- [ACTIVITY] Every line of the entries with the word "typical" in it should be shown.

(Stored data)
--- START ---

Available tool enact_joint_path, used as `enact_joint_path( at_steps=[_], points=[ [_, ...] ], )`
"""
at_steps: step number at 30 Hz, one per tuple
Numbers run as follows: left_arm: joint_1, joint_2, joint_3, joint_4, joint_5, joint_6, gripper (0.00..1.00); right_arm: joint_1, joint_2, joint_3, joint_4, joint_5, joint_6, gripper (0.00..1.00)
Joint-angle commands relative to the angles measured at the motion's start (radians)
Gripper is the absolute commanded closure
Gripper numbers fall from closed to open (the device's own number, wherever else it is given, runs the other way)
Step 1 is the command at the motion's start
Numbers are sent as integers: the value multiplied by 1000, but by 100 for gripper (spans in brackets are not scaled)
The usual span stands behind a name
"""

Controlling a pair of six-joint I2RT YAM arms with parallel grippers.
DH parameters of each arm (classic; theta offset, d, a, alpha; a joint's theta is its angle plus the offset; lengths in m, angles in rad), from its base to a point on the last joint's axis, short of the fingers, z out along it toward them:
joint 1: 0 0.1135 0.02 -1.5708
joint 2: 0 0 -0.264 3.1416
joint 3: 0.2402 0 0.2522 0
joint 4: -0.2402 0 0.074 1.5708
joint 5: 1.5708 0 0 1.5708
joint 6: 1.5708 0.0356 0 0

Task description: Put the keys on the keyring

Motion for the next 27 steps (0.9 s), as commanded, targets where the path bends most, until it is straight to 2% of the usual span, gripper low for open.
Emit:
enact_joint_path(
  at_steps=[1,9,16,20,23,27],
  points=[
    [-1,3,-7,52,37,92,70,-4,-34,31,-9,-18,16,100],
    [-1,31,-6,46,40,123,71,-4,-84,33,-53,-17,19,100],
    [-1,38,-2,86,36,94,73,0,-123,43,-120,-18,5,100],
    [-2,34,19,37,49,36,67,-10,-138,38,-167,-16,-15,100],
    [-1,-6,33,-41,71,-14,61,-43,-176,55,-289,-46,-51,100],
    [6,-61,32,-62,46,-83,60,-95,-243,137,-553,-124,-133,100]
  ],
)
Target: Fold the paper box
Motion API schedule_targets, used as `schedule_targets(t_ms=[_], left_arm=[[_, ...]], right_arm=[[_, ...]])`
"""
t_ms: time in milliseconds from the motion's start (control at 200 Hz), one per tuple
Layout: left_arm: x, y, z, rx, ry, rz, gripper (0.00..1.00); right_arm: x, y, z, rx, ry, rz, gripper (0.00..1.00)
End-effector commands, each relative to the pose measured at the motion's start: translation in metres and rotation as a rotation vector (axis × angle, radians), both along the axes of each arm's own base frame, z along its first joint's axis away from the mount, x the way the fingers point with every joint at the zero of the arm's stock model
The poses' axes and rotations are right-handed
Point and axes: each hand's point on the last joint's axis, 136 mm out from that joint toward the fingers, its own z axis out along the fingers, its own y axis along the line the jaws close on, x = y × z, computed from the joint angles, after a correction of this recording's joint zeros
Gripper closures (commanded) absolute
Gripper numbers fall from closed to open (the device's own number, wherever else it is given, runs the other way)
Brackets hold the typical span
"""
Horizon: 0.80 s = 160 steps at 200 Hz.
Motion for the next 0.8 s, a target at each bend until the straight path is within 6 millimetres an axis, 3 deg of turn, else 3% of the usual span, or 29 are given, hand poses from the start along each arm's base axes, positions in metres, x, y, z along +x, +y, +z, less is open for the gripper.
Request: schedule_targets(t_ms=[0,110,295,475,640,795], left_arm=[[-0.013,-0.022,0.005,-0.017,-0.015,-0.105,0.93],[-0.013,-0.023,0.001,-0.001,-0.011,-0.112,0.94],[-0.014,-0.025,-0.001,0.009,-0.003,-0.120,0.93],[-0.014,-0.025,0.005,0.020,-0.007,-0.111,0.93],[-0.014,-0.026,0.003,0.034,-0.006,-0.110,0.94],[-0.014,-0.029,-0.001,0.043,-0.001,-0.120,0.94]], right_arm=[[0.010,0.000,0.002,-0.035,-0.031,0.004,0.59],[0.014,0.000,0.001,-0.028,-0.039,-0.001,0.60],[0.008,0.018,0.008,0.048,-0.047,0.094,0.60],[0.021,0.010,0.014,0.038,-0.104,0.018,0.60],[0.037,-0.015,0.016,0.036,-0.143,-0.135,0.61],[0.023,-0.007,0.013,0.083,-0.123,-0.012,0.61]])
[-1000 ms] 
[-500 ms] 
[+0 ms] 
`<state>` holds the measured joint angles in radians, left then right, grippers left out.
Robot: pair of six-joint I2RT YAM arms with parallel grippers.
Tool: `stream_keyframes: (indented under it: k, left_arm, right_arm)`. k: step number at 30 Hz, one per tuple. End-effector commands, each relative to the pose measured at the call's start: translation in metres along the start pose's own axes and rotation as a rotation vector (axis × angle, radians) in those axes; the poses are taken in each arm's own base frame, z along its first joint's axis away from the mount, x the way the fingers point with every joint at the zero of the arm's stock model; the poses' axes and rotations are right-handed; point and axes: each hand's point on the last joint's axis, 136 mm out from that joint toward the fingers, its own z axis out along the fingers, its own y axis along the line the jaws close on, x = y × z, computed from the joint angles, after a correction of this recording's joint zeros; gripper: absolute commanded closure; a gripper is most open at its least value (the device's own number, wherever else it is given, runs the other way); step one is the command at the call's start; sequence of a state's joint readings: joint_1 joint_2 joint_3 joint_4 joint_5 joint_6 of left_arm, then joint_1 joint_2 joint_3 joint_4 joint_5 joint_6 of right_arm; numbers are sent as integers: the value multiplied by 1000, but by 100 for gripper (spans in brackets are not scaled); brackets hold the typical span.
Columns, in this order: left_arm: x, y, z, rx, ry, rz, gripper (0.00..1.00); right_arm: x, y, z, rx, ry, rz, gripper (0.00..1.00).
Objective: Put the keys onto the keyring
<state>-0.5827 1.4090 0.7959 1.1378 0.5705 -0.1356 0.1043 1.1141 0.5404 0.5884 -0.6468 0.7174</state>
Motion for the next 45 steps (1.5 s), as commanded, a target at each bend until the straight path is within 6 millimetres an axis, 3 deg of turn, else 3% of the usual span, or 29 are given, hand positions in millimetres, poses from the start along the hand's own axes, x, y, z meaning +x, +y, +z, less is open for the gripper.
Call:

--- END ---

- [RESPONSE AREA]
Brackets hold the typical span
Tool: `stream_keyframes: (indented under it: k, left_arm, right_arm)`. k: step number at 30 Hz, one per tuple. End-effector commands, each relative to the pose measured at the call's start: translation in metres along the start pose's own axes and rotation as a rotation vector (axis × angle, radians) in those axes; the poses are taken in each arm's own base frame, z along its first joint's axis away from the mount, x the way the fingers point with every joint at the zero of the arm's stock model; the poses' axes and rotations are right-handed; point and axes: each hand's point on the last joint's axis, 136 mm out from that joint toward the fingers, its own z axis out along the fingers, its own y axis along the line the jaws close on, x = y × z, computed from the joint angles, after a correction of this recording's joint zeros; gripper: absolute commanded closure; a gripper is most open at its least value (the device's own number, wherever else it is given, runs the other way); step one is the command at the call's start; sequence of a state's joint readings: joint_1 joint_2 joint_3 joint_4 joint_5 joint_6 of left_arm, then joint_1 joint_2 joint_3 joint_4 joint_5 joint_6 of right_arm; numbers are sent as integers: the value multiplied by 1000, but by 100 for gripper (spans in brackets are not scaled); brackets hold the typical span.

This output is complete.